### Your instructions
Line by line, retype the whole listing exactly.

=== Section Start ===

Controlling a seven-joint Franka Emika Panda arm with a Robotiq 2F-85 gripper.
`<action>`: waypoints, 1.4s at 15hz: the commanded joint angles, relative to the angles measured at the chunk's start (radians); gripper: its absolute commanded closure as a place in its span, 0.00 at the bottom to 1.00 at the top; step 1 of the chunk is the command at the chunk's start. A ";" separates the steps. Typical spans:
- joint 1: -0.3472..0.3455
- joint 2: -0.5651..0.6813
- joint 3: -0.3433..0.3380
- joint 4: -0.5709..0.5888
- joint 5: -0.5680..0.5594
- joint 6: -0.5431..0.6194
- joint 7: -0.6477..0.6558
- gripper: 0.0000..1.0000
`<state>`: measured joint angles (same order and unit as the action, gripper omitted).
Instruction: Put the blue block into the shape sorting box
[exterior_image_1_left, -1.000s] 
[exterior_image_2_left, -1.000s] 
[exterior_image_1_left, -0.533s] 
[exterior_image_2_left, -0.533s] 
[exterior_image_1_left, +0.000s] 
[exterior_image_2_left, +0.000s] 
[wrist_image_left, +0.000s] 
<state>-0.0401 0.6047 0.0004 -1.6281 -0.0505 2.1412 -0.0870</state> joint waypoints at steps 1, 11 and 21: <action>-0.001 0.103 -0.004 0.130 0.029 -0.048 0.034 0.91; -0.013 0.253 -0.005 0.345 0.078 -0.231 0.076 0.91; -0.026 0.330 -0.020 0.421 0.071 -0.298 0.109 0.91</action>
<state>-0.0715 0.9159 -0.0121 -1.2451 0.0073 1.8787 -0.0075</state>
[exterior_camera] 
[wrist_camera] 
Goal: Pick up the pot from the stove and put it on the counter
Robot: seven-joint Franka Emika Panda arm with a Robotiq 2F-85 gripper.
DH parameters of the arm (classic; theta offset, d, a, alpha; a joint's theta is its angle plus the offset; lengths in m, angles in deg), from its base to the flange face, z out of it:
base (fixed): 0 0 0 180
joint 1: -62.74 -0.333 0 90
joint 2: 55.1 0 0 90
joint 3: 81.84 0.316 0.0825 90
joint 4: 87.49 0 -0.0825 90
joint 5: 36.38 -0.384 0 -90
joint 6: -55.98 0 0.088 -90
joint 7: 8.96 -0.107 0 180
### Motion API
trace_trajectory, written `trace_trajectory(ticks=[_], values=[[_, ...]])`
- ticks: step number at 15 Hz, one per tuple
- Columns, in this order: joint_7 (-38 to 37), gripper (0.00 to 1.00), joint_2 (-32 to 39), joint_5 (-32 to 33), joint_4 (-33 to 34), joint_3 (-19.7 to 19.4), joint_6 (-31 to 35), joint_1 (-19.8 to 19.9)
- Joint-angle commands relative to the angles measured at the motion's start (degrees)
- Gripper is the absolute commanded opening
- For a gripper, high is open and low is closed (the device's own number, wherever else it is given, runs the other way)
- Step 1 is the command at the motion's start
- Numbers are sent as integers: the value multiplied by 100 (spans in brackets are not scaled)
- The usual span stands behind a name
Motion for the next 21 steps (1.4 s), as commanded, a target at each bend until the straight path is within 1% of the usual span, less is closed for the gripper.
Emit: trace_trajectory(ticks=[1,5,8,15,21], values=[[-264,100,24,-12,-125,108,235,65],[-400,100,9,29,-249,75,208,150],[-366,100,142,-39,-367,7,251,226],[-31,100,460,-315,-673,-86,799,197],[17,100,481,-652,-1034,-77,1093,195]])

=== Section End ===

### Answer space
Controlling a seven-joint Franka Emika Panda arm with a Robotiq 2F-85 gripper.
`<action>`: waypoints, 1.4s at 15hz: the commanded joint angles, relative to the angles measured at the chunk's start (radians); gripper: its absolute commanded closure as a place in its span, 0.00 at the bottom to 1.00 at the top; step 1 of the chunk is the command at the chunk's start. A ";" separates the steps. Typical spans:
- joint 1: -0.3472..0.3455
- joint 2: -0.5651..0.6813
- joint 3: -0.3433..0.3380
- joint 4: -0.5709..0.5888
- joint 5: -0.5680..0.5594
- joint 6: -0.5431..0.6194
- joint 7: -0.6477..0.6558
- gripper: 0.0000..1.0000
`<state>`: measured joint angles (same order and unit as the action, gripper omitted).
Instruction: Put the blue block into the shape sorting box
[exterior_image_1_left, -1.000s] 
[exterior_image_2_left, -1.000s] 
[exterior_image_1_left, -0.533s] 
[exterior_image_2_left, -0.533s] 
[exterior_image_1_left, +0.000s] 
[exterior_image_2_left, +0.000s] 
[wrist_image_left, +0.000s] 
<state>-0.0401 0.6047 0.0004 -1.6281 -0.0505 2.1412 -0.0870</state> joint waypoints at steps 1, 11 and 21: <action>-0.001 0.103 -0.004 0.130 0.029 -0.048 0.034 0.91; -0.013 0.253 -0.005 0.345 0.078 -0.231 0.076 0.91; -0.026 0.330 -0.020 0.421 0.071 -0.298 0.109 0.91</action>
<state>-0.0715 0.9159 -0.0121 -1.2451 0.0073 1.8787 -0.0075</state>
[exterior_camera] 
[wrist_camera] 
Goal: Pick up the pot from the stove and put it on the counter
Robot: seven-joint Franka Emika Panda arm with a Robotiq 2F-85 gripper.
DH parameters of the arm (classic; theta offset, d, a, alpha; a joint's theta is its angle plus the offset; lengths in m, angles in deg), from its base to the flange face, z out of it:
base (fixed): 0 0 0 180
joint 1: -62.74 -0.333 0 90
joint 2: 55.1 0 0 90
joint 3: 81.84 0.316 0.0825 90
joint 4: 87.49 0 -0.0825 90
joint 5: 36.38 -0.384 0 -90
joint 6: -55.98 0 0.088 -90
joint 7: 8.96 -0.107 0 180
### Motion API
trace_trajectory, written `trace_trajectory(ticks=[_], values=[[_, ...]])`
- ticks: step number at 15 Hz, one per tuple
- Columns, in this order: joint_7 (-38 to 37), gripper (0.00 to 1.00), joint_2 (-32 to 39), joint_5 (-32 to 33), joint_4 (-33 to 34), joint_3 (-19.7 to 19.4), joint_6 (-31 to 35), joint_1 (-19.8 to 19.9)
- Joint-angle commands relative to the angles measured at the motion's start (degrees)
- Gripper is the absolute commanded opening
- For a gripper, high is open and low is closed (the device's own number, wherever else it is given, runs the other way)
- Step 1 is the command at the motion's start
- Numbers are sent as integers: the value multiplied by 100 (spans in brackets are not scaled)
- The usual span stands behind a name
Motion for the next 21 steps (1.4 s), as commanded, a target at each bend until the straight path is within 1% of the usual span, less is closed for the gripper.
Emit: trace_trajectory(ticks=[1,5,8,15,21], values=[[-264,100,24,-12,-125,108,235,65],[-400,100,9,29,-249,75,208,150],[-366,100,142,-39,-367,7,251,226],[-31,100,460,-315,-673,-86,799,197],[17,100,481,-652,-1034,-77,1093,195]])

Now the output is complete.